Quando si tratta di uomini con disturbi mentali, molto spesso questi vengono rappresentati con un romanticismo di fondo che può portare a un'errata interpretazione di quello che è, effettivamente, un pericolo. Non ci sono modi per poter aggirare la cosa: Joe è uno stalker, e nemmeno uno di quelli più innocui. I monologhi interiori di Joe, in realtà indirizzati a Beck, il ‘tu' a cui si rivolge, sono sinonimo di una personalità narcisista e arrogante. La sua pericolosa ossessione verso Beck è contrapposta a quella che, da parte di lei, potrebbe sembrare un susseguirsi di interessanti e romantiche situazioni accadute per caso. Il primo episodio, seppur romanticizzando alcuni atteggiamenti di Joe, è comunque capace di mostrare la pericolosità nascosta dietro le sue azioni. Non è assolutamente abbastanza per capire quale direzione la serie prenderà da questo punto di vista, ma sembra avere abbastanza controllo della narrazione.

I social media

L'elemento più interessante di questo pilot è la raccolta di informazione che Joe è capace di fare a proposito di Beck solamente utilizzando i social media. Dopo aver scoperto il nome e cognome della ragazza grazie alla sua carta di credito (secondo lui, qualcosa che Beck ha fatto di proposito proprio per fargli sapere il suo nome), il protagonista inizia una semplice ricerca online. Ancor più interessante è che, se da una parte Joe si rivela pericolosamente ossessionato da Beck, anche il suo collega lo invita a cercarla su Facebook dopo aver saputo il suo nome: un velato suggerimento che tutti possiamo facilmente cadere nella trappola dello stalking, e dove definiamo la linea di ciò che è appropriato o meno? Il monologo di Joe ci fa anche sapere che Beck ha tutti i suoi account pubblici, "perché vuole essere vista".

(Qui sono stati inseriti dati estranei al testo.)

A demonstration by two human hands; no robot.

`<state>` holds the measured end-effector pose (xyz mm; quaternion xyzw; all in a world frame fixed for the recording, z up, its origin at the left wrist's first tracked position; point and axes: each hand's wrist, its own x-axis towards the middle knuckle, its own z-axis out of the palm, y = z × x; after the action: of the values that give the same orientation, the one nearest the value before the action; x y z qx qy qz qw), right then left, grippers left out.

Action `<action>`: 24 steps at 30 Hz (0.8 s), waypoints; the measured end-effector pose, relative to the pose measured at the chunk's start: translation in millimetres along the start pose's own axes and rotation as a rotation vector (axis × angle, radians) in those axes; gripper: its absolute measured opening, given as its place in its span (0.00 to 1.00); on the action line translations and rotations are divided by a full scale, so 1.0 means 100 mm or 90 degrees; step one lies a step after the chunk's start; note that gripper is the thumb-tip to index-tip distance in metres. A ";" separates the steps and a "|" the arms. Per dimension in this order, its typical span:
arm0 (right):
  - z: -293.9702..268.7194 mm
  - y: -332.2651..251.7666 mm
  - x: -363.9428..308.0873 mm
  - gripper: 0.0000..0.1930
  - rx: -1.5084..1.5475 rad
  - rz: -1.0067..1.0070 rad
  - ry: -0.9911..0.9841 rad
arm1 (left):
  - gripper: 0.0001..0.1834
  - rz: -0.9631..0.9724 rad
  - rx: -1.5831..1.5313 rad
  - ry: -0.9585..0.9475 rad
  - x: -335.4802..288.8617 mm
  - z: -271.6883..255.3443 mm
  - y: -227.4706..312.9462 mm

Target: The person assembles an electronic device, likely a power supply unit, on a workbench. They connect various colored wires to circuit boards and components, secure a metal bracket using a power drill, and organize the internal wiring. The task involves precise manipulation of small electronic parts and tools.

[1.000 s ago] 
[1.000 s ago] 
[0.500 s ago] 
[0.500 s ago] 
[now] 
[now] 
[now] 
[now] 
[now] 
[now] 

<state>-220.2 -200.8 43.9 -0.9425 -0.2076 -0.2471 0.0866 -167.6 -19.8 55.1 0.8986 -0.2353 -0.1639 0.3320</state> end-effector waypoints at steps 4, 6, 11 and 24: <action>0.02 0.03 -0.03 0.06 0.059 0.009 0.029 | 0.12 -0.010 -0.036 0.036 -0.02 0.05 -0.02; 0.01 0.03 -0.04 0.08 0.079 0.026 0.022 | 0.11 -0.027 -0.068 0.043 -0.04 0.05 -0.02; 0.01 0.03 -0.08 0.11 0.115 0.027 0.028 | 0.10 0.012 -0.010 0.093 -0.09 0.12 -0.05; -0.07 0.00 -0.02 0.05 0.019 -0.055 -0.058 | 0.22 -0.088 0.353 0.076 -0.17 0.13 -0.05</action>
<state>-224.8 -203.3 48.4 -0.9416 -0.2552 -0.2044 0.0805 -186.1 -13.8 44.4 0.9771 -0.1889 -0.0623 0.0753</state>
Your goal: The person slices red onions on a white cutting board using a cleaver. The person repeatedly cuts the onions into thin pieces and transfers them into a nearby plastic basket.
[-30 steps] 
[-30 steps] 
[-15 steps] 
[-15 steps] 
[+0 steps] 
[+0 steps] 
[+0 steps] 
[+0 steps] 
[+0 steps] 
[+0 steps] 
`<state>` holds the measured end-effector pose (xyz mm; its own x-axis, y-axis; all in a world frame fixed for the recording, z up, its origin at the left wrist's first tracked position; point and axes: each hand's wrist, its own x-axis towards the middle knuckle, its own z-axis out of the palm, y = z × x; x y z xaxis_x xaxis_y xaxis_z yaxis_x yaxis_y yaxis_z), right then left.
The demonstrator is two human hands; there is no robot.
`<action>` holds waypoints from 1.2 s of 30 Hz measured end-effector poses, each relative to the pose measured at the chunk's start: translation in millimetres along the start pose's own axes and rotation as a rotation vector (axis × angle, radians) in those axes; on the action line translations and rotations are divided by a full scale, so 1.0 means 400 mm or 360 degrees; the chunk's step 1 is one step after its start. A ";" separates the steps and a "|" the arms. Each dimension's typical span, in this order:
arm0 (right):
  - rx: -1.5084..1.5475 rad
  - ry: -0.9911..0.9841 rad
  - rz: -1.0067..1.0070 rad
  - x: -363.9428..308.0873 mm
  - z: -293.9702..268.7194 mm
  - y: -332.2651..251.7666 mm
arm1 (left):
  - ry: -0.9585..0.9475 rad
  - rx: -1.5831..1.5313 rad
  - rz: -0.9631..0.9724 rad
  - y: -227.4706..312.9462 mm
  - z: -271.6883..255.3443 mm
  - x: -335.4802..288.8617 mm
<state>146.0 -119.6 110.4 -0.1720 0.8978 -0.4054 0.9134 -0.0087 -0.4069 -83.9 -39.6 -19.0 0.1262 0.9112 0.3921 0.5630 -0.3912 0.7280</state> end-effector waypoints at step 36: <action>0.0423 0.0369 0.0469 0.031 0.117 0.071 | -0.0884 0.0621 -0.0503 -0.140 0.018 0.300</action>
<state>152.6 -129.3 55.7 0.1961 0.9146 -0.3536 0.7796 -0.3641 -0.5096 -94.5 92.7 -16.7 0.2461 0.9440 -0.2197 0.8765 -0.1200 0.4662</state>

You sembra essere un prodotto d'intrattenimento interessante, che sicuramente non avrà un grandissimo valore culturale ma che comunque promette di avere qualcosa da dire. Che sia lo stare attenti a quello che si posta online, o che non ci suo può davvero mai fidare di nessuno ed è meglio essere tutti un po' più paranoici, ancora è presto per dirlo. L'atmosfera thriller, amplificata sia dalla colonna sonora che dalla gestione della luce, contribuisce a farci restare incollati a una serie che sembra valer la pena di continuare a guardare.